Alfred v. Right Stuff Food Stores, Inc. , 241 Ga. App. 338 ( 1999 )

  • 525 S.E.2d 717 (1999)
    241 Ga. App. 338


    No. A99A0790.

    Court of Appeals of Georgia.

    November 18, 1999.
    Reconsideration Denied December 8, 1999.
    Certiorari Denied May 1, 2000.

    *718 Bauer & Deitch, Gilbert H. Deitch, George H. Connell, Jr., Atlanta, for appellant.

    Fain, Major, Wiley & Brennan, Charles A. Wiley, Jr., Brian H. Alligood, Atlanta, for appellee.

    ANDREWS, Presiding Judge.

    Michael Alfred, shot by an assailant outside The Right Stuff Food Stores, Inc. (Right Stuff) convenience store, appeals from the trial court's grant of summary judgment to the defendant on his premises liability claim and his nuisance claim.
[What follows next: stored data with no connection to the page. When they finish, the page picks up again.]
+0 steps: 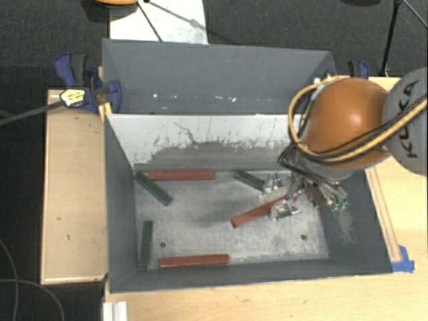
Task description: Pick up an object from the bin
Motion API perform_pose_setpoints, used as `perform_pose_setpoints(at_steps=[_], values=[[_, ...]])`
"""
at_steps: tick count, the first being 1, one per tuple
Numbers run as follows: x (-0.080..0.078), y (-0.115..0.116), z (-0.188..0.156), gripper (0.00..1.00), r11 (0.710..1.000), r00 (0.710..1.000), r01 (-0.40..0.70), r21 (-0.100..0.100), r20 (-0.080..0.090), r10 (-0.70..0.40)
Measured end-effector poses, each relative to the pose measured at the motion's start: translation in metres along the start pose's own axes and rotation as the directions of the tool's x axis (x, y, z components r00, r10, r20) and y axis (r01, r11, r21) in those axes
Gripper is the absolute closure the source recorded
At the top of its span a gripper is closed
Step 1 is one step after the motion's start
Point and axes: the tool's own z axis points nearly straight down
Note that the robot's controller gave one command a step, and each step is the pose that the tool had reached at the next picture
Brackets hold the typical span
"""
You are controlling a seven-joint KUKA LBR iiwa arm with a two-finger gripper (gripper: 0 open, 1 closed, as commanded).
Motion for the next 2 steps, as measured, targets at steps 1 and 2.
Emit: perform_pose_setpoints(at_steps=[1,2], values=[[0.0,0.0,0.0,1.0,1.0,1.0,-0.001,0.0,0.0,0.001],[-0.006,0.001,-0.031,1.0,1.0,1.0,0.012,-0.001,-0.002,-0.012]])
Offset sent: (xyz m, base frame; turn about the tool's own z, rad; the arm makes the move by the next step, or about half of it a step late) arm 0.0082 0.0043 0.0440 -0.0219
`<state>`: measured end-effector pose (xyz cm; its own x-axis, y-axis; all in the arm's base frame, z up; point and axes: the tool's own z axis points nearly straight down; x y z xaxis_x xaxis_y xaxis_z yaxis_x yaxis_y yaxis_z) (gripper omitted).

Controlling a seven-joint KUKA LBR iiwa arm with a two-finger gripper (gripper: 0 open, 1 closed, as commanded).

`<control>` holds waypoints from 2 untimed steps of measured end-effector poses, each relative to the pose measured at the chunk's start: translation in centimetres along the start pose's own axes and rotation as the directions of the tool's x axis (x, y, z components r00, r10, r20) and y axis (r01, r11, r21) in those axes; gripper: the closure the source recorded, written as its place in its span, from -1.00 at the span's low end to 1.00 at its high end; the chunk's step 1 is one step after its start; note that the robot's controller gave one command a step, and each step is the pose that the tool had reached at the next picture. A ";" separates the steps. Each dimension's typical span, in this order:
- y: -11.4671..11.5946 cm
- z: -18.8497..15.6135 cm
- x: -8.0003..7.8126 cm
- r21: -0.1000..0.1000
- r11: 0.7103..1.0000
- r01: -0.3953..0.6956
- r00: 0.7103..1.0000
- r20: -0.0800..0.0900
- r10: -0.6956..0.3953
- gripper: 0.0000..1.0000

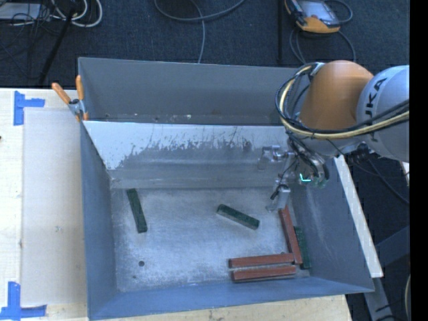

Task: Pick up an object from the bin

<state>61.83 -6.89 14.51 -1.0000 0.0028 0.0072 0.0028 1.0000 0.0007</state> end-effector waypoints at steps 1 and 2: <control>5.2 7.8 1.2 0.000 0.989 0.150 0.989 0.002 -0.150 -1.00; 5.0 7.1 0.9 0.004 0.989 0.149 0.989 0.011 -0.149 1.00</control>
Offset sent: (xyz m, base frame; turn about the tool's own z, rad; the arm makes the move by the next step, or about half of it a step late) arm -0.0116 0.0501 -0.0751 -0.1489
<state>60.90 -1.91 7.38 -0.9893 -0.1460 -0.0035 -0.1460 0.9893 -0.0020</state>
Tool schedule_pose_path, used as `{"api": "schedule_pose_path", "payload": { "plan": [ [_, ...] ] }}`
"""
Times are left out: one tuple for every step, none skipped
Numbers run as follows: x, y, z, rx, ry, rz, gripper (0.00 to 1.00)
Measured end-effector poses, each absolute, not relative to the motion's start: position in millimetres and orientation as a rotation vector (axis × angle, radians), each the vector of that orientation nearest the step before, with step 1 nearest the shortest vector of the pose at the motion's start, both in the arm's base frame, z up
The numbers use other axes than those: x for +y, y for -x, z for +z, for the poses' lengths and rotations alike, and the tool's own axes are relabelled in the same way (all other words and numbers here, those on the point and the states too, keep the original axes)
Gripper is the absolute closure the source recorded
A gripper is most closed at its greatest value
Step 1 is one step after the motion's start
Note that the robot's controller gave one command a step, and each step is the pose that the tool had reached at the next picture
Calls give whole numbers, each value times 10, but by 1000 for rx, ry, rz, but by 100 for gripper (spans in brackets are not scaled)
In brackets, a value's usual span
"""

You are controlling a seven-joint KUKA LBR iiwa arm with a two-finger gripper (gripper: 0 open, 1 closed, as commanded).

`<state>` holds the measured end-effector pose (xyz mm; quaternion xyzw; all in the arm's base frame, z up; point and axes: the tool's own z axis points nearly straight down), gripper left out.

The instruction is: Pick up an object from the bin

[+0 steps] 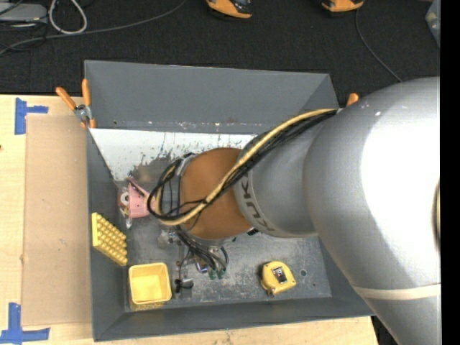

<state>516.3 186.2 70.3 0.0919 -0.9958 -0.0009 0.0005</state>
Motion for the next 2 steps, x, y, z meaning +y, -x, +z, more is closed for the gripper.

Alfred was using a pay phone outside the store when the assailant attempted to carjack him. Alfred attempted to escape and was shot by the assailant.

    This Court reviews de novo a trial court's grant of summary judgment. Jackson v. Post Properties, 236 Ga.App. 701, 513 S.E.2d 259 (1999).

    To prevail at summary judgment under OCGA § 9-11-56, the moving party must demonstrate that there is no genuine issue of material fact and that the undisputed facts, viewed in the light most favorable to the nonmoving party, warrant judgment as a matter of law. OCGA § 9-11-56(c). A defendant may do this by showing the court that the documents, affidavits, depositions and other evidence in the record reveal that there is no evidence sufficient to create a jury issue on at least one essential element of plaintiff's case.... [T]he burden on the moving party may be discharged by pointing out by reference to the affidavits, depositions and other documents in the record that there is an absence of evidence to support the nonmoving party's case. If the moving party discharges this burden, the nonmoving party cannot rest on its pleadings, but rather must point to specific evidence giving rise to a triable issue.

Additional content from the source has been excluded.